Dagegen haben die Rebellen in einem eigenen Friedensplan Bedingungen für ein Ende des Kampfes genannt. Sie fordern eine NATO- geführte Friedenstruppe und eine Generalamnestie für die Rebellen. Dann müsse es mit internationaler Vermittlung und Beteiligung der UCK Verhandlungen über die politischen Forderung der Albaner geben.

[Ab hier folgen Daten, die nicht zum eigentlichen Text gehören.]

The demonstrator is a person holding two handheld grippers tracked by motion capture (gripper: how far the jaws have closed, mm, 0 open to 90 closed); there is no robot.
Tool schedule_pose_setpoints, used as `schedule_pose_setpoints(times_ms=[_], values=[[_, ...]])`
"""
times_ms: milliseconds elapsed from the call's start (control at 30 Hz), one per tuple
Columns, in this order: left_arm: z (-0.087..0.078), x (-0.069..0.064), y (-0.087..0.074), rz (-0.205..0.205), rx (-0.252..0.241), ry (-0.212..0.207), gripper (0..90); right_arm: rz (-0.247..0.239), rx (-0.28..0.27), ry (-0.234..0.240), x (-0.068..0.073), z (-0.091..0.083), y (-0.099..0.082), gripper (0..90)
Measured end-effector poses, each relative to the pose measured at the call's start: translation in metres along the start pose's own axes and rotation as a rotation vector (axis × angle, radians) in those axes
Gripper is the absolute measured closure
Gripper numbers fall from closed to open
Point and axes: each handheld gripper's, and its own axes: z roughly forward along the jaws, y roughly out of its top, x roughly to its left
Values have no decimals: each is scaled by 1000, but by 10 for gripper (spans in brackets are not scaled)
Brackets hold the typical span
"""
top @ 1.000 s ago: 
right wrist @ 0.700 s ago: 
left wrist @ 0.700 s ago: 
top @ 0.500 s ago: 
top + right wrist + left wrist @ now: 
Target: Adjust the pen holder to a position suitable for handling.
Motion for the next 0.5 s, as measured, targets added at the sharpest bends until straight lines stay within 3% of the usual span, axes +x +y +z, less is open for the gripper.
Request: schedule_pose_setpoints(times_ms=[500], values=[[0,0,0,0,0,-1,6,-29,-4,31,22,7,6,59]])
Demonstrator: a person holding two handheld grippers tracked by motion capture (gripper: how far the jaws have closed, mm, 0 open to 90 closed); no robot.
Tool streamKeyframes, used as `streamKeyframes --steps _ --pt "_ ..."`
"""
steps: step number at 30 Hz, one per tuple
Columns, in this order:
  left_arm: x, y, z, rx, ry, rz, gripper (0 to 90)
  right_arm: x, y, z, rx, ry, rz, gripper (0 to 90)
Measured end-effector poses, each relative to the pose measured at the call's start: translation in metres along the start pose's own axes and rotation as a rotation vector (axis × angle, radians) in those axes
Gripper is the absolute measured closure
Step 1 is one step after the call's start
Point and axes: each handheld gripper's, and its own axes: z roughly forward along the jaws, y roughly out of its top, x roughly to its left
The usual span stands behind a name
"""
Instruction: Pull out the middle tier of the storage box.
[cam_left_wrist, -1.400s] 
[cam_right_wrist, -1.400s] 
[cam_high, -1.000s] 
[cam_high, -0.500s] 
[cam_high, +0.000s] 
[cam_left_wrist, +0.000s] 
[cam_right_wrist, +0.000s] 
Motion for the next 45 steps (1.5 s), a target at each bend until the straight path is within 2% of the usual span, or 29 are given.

Ungeachtet der verkündeten Waffenruhe hielt der Flüchtlingsstrom von Albanern ins benachbarte Kosovo an. Allein in der zurückliegenden Woche hätten 28 000 Menschen ihre Heimat in Mazedonien aus Furcht vor dem Bürgerkrieg verlassen, teilte das UN-Flüchtlingshilfswerk (UNHCR) am Freitag in Genf mit. Männlichen Familienangehörigen sei in vielen Fällen die Ausreise von mazedonischen Grenzbeamten verweigert worden. Außer einer großen Zahl von Albanern sind dem UNHCR zufolge auch Serben und slawische Mazedonier auf der Flucht. In Serbien seien in der vergangenen Woche 3500 Flüchtlinge eingetroffen.

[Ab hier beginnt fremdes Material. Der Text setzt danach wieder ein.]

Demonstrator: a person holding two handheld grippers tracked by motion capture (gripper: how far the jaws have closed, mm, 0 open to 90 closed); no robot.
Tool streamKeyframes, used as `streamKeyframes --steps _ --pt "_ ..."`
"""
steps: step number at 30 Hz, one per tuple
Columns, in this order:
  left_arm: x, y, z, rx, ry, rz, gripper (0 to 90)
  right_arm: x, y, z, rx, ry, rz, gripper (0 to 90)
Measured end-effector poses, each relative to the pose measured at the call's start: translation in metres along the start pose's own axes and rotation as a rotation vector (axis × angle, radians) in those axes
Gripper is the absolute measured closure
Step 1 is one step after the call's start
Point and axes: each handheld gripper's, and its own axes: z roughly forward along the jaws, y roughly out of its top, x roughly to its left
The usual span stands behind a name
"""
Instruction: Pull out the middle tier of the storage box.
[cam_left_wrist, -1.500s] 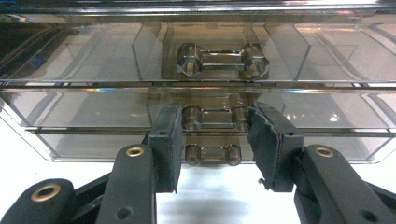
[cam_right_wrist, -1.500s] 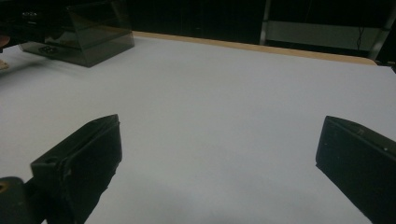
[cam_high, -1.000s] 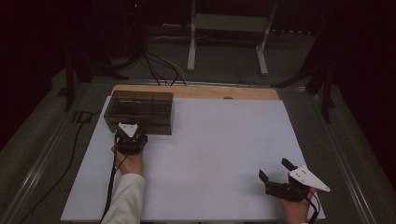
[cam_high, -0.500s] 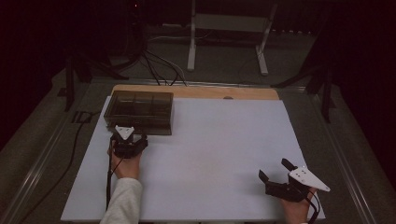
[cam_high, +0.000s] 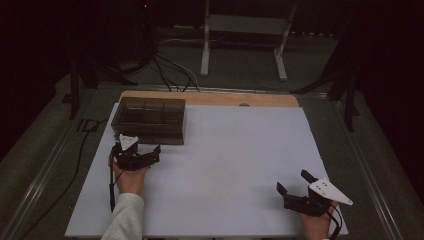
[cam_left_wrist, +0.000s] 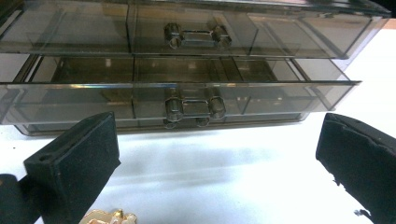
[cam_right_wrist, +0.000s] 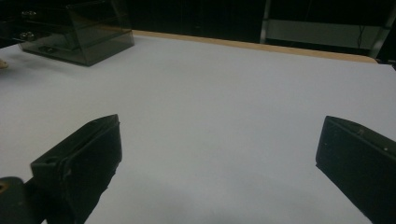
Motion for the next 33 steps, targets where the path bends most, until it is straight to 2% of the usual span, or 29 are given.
streamKeyframes --steps 4,10,14,18,25,27,30,33 --pt "0.003 0.002 -0.004 0.011 -0.010 0.022 0.6 0.000 0.000 0.000 -0.001 -0.001 -0.001 0.7" --pt "0.005 0.005 -0.008 0.011 -0.035 0.022 0.7 0.000 0.000 0.000 0.001 0.001 0.000 0.7" --pt "0.009 0.008 -0.011 0.024 -0.089 0.021 0.7 0.000 0.000 0.000 0.000 0.000 0.001 0.7" --pt "0.011 0.011 -0.013 0.027 -0.116 0.022 0.7 0.000 0.000 0.000 -0.002 0.000 -0.001 0.7" --pt "0.011 0.016 -0.015 0.034 -0.154 0.048 0.8 -0.001 0.000 -0.001 -0.003 -0.001 0.000 0.7" --pt "0.011 0.017 -0.015 0.019 -0.170 0.056 0.8 -0.001 0.000 -0.001 -0.003 -0.002 0.000 0.7" --pt "0.011 0.018 -0.015 0.017 -0.193 0.079 0.8 -0.001 0.000 -0.001 -0.003 -0.002 0.001 0.7" --pt "0.010 0.019 -0.014 0.024 -0.191 0.117 0.8 -0.001 0.000 -0.001 -0.002 -0.001 0.000 0.7"
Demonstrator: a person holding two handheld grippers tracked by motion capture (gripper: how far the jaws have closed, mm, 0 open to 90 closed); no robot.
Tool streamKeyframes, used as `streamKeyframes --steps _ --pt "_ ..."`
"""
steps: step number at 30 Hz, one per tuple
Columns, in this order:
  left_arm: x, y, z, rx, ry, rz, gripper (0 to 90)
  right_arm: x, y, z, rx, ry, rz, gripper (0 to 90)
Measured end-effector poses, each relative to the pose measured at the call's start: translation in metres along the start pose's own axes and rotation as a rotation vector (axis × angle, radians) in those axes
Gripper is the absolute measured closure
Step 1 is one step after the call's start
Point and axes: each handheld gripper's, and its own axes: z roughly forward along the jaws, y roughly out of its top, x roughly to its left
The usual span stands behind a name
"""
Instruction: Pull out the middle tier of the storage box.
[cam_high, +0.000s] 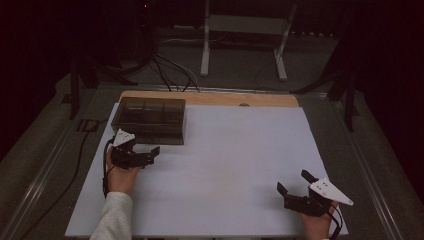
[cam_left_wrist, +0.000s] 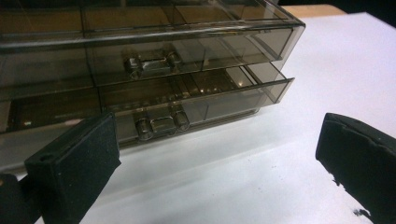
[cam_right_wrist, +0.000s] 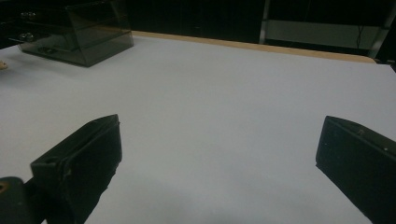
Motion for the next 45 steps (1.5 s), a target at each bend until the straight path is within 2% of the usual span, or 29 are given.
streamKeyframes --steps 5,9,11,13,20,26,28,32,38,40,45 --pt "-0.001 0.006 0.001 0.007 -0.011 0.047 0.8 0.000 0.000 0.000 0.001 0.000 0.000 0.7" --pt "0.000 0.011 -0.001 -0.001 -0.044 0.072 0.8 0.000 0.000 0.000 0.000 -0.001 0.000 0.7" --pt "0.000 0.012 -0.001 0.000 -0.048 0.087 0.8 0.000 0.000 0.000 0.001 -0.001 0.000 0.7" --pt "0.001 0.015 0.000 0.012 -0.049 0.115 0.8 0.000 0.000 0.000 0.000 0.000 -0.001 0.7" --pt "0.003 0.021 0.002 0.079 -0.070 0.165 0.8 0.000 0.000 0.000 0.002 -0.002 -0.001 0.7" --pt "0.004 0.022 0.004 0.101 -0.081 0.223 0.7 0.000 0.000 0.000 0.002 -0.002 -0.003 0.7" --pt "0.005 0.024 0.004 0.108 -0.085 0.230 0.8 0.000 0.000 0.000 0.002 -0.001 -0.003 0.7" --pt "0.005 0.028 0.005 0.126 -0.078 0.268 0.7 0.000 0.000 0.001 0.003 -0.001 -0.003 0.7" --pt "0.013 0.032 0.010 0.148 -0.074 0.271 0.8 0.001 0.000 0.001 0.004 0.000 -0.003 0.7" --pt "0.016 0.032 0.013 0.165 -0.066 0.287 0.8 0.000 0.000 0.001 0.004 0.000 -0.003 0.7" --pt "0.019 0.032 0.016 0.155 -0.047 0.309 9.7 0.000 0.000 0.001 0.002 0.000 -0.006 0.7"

UNHCR: 28 000 Menschen in einer Woche geflüchtet
Ungeachtet des Waffenstillstands in Mazedonien hält der Flüchtlingsstrom von Albanern ins benachbarte Kosovo weiter an. Allein in der zurückliegenden Woche hätten 28 000 Menschen ihre Heimat in Mazedonien aus Angst vor dem Bürgerkrieg verlassen, teilte das UN-Flüchtlingshilfswerk (UNHCR) am Freitag in Genf mit. Männlichen Familienangehörigen sei in vielen Fällen die Ausreise von mazedonischen Grenzbeamten verweigert worden.
Außer einer großen Zahl von Albanern sind dem UNHCR zufolge auch Serben und Mazedonier auf der Flucht. In Serbien seien in der vergangenen Woche 3500 der insgesamt 28 000 Flüchtlinge aus Mazedonien eingetroffen.